WORK REQUEST: Print the records below exactly, omitting all pictures.

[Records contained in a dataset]
--- START ---
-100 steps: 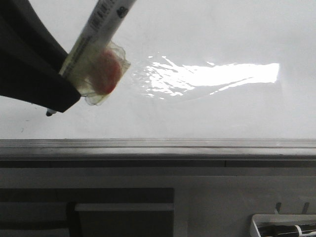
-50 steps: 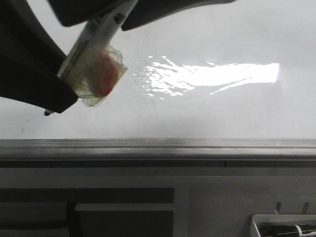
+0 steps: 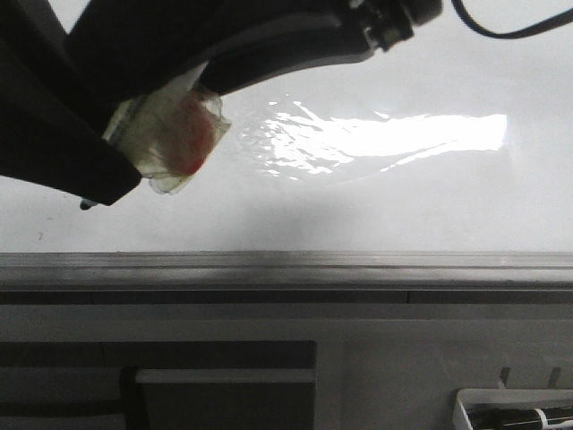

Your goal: Write number 5 on whiteboard

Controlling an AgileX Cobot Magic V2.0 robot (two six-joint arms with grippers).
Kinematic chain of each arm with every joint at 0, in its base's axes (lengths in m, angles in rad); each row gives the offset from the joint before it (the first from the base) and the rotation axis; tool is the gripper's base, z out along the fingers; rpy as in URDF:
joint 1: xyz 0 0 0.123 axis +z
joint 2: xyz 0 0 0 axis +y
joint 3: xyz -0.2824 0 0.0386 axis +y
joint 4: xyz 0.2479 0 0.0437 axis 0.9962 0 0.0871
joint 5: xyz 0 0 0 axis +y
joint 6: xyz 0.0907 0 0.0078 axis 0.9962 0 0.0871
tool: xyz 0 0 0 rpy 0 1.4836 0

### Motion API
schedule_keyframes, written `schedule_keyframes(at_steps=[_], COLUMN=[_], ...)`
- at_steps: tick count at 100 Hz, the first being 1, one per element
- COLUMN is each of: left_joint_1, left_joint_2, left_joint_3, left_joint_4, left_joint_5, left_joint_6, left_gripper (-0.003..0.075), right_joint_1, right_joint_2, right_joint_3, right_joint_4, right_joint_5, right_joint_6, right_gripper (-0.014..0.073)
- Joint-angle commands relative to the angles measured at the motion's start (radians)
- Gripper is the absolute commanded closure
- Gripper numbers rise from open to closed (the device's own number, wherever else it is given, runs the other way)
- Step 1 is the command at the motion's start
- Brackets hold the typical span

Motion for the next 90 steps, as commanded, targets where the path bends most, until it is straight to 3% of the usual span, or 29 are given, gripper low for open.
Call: schedule_keyframes(at_steps=[1, 18, 33, 47, 54, 60, 62, 67, 74, 80, 90], left_joint_1=[0.000, 0.000, 0.000, 0.000, 0.000, 0.000, 0.000, 0.000, 0.000, 0.006, 0.031], left_joint_2=[-0.019, -0.019, -0.023, -0.065, -0.100, -0.134, -0.142, -0.171, -0.208, -0.257, -0.348], left_joint_3=[-0.027, -0.027, -0.027, -0.027, -0.027, -0.027, -0.027, -0.027, -0.027, -0.027, -0.027], left_joint_4=[-0.030, -0.030, -0.030, -0.032, -0.032, -0.034, -0.034, -0.034, -0.024, -0.007, 0.036], left_joint_5=[-0.052, -0.052, -0.054, -0.083, -0.085, -0.076, -0.076, -0.076, -0.076, -0.074, -0.074], left_joint_6=[0.000, -0.001, -0.004, -0.122, -0.146, -0.175, -0.184, -0.230, -0.285, -0.361, -0.493], left_gripper=[0.0741, 0.0741, 0.0741, 0.0719, 0.0626, 0.0463, 0.0444, 0.0277, 0.0163, 0.0143, 0.0211], right_joint_1=[0.000, 0.000, 0.000, 0.000, 0.000, 0.000, 0.000, 0.000, 0.000, 0.000, 0.000], right_joint_2=[-0.018, -0.018, -0.018, -0.018, -0.020, -0.020, -0.020, -0.020, -0.032, -0.050, -0.106], right_joint_3=[-0.034, -0.034, -0.034, -0.034, -0.034, -0.034, -0.034, -0.034, -0.034, -0.032, -0.015], right_joint_4=[0.044, 0.037, 0.026, 0.023, 0.008, -0.014, -0.021, -0.023, -0.024, -0.031, -0.051], right_joint_5=[-0.021, -0.021, -0.017, -0.017, -0.017, -0.017, -0.015, -0.015, -0.021, -0.036, -0.101], right_joint_6=[-0.008, -0.008, -0.008, -0.008, -0.008, -0.008, -0.008, -0.008, -0.008, -0.008, -0.006], right_gripper=[0.0417, 0.0659, 0.0656, 0.0653, 0.0653, 0.0653, 0.0653, 0.0653, 0.0652, 0.0639, 0.0631])
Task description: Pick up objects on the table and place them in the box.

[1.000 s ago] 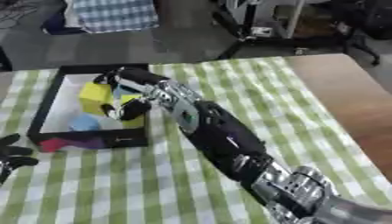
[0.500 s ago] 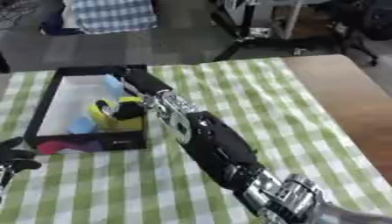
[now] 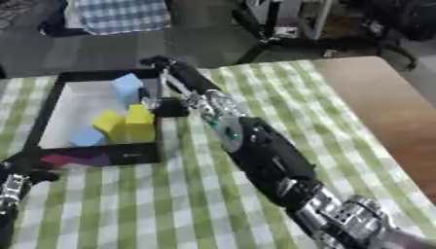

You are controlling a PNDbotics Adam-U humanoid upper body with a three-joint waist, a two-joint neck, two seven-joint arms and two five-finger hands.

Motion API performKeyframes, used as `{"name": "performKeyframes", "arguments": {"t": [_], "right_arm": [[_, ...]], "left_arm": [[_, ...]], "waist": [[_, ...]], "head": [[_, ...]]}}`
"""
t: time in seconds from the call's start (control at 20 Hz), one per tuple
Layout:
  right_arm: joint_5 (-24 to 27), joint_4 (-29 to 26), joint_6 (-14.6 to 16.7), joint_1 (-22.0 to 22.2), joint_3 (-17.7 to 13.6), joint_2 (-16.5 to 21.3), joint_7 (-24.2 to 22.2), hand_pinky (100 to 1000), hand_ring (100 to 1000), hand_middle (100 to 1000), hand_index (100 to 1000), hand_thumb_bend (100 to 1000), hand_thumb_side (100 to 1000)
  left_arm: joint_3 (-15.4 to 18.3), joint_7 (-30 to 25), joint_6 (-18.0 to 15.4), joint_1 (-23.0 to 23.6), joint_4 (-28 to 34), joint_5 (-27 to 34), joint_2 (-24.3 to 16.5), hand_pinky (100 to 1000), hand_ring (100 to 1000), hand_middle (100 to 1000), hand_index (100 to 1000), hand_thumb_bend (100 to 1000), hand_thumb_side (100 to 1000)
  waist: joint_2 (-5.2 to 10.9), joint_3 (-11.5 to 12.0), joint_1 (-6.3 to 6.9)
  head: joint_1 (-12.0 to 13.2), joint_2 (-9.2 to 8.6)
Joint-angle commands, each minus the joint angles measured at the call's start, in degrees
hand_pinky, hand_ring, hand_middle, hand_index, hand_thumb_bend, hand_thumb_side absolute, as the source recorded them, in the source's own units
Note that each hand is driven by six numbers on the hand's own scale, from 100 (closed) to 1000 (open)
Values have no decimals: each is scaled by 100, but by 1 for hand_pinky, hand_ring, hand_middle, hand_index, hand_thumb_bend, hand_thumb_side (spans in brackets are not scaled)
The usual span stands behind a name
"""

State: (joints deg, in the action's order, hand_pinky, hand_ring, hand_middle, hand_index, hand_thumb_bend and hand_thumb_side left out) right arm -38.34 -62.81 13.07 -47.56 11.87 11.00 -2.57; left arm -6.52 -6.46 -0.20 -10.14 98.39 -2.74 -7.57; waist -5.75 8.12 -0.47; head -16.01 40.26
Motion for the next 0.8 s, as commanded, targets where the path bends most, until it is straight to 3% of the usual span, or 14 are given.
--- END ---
PROBLEM SOLUTION:
-100 steps: 
-50 steps: 
+0 steps: 

Your goal: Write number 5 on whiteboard

Controlling an AgileX Cobot Magic V2.0 robot (two six-joint arms with grippers).
Kinematic chain of each arm with every joint at 0, in its base's axes (lengths in m, angles in rad); each row gives the offset from the joint before it (the first from the base) and the rotation axis; tool is the gripper's base, z out along the fingers; rpy as in URDF:
joint 1: xyz 0 0 0.123 axis +z
joint 2: xyz 0 0 0 axis +y
joint 3: xyz -0.2824 0 0.0386 axis +y
joint 4: xyz 0.2479 0 0.0437 axis 0.9962 0 0.0871
joint 5: xyz 0 0 0 axis +y
joint 6: xyz 0.0907 0 0.0078 axis 0.9962 0 0.0871
tool: xyz 0 0 0 rpy 0 1.4836 0

### Motion API
schedule_keyframes, written `schedule_keyframes(at_steps=[_], COLUMN=[_], ...)`
- at_steps: tick count at 100 Hz, the first being 1, one per element
- COLUMN is each of: left_joint_1, left_joint_2, left_joint_3, left_joint_4, left_joint_5, left_joint_6, left_gripper (-0.003..0.075), right_joint_1, right_joint_2, right_joint_3, right_joint_4, right_joint_5, right_joint_6, right_gripper (-0.014..0.073)
- Joint-angle commands relative to the angles measured at the motion's start (radians)
- Gripper is the absolute commanded closure
- Gripper numbers rise from open to closed (the device's own number, wherever else it is given, runs the other way)
- Step 1 is the command at the motion's start
- Brackets hold the typical span

Motion for the next 90 steps, as commanded, targets where the path bends most, until it is straight to 3% of the usual span, or 29 are given, gripper low for open.
Call: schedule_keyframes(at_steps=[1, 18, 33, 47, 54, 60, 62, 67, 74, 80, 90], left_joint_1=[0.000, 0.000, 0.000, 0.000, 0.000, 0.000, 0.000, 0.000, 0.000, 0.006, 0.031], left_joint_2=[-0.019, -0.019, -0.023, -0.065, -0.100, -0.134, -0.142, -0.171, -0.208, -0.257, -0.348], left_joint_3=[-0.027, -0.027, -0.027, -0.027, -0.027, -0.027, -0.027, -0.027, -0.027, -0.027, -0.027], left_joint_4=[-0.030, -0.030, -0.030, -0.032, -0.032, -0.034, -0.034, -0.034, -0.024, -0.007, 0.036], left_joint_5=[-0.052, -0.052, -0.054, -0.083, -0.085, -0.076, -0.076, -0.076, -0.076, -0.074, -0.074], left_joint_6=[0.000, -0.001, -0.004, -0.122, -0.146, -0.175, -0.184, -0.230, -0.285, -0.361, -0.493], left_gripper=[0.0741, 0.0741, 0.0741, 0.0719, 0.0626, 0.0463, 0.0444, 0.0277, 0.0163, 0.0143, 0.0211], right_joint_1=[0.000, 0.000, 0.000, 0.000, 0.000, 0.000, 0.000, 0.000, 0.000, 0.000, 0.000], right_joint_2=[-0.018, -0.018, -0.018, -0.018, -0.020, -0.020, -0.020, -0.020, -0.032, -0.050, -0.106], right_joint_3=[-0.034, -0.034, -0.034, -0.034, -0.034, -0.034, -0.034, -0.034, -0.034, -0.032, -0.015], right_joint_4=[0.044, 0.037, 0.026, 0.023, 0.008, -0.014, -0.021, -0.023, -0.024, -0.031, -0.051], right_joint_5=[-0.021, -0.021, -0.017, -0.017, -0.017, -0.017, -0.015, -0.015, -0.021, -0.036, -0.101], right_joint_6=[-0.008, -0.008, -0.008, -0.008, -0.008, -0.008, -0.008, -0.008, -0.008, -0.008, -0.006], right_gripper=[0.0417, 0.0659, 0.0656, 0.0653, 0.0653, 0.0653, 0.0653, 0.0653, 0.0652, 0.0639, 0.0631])
Task description: Pick up objects on the table and place them in the box.

[1.000 s ago] 
[0.500 s ago] 
[now] 

You are controlling a PNDbotics Adam-U humanoid upper body with a three-joint waist, a two-joint neck, two seven-joint arms and two five-finger hands.

Motion API performKeyframes, used as `{"name": "performKeyframes", "arguments": {"t": [_], "right_arm": [[_, ...]], "left_arm": [[_, ...]], "waist": [[_, ...]], "head": [[_, ...]]}}`
"""
t: time in seconds from the call's start (control at 20 Hz), one per tuple
Layout:
  right_arm: joint_5 (-24 to 27), joint_4 (-29 to 26), joint_6 (-14.6 to 16.7), joint_1 (-22.0 to 22.2), joint_3 (-17.7 to 13.6), joint_2 (-16.5 to 21.3), joint_7 (-24.2 to 22.2), hand_pinky (100 to 1000), hand_ring (100 to 1000), hand_middle (100 to 1000), hand_index (100 to 1000), hand_thumb_bend (100 to 1000), hand_thumb_side (100 to 1000)
  left_arm: joint_3 (-15.4 to 18.3), joint_7 (-30 to 25), joint_6 (-18.0 to 15.4), joint_1 (-23.0 to 23.6), joint_4 (-28 to 34), joint_5 (-27 to 34), joint_2 (-24.3 to 16.5), hand_pinky (100 to 1000), hand_ring (100 to 1000), hand_middle (100 to 1000), hand_index (100 to 1000), hand_thumb_bend (100 to 1000), hand_thumb_side (100 to 1000)
  waist: joint_2 (-5.2 to 10.9), joint_3 (-11.5 to 12.0), joint_1 (-6.3 to 6.9)
  head: joint_1 (-12.0 to 13.2), joint_2 (-9.2 to 8.6)
Joint-angle commands, each minus the joint angles measured at the call's start, in degrees
hand_pinky, hand_ring, hand_middle, hand_index, hand_thumb_bend, hand_thumb_side absolute, as the source recorded them, in the source's own units
Note that each hand is driven by six numbers on the hand's own scale, from 100 (closed) to 1000 (open)
Values have no decimals: each is scaled by 100, but by 1 for hand_pinky, hand_ring, hand_middle, hand_index, hand_thumb_bend, hand_thumb_side (spans in brackets are not scaled)
The usual span stands behind a name
"""

State: (joints deg, in the action's order, hand_pinky, hand_ring, hand_middle, hand_index, hand_thumb_bend and hand_thumb_side left out) right arm -38.34 -62.81 13.07 -47.56 11.87 11.00 -2.57; left arm -6.52 -6.46 -0.20 -10.14 98.39 -2.74 -7.57; waist -5.75 8.12 -0.47; head -16.01 40.26
Motion for the next 0.8 s, as commanded, targets where the path bends most, until it is straight to 3% of the usual span, or 14 are given.

The exercise is done; no more work remains.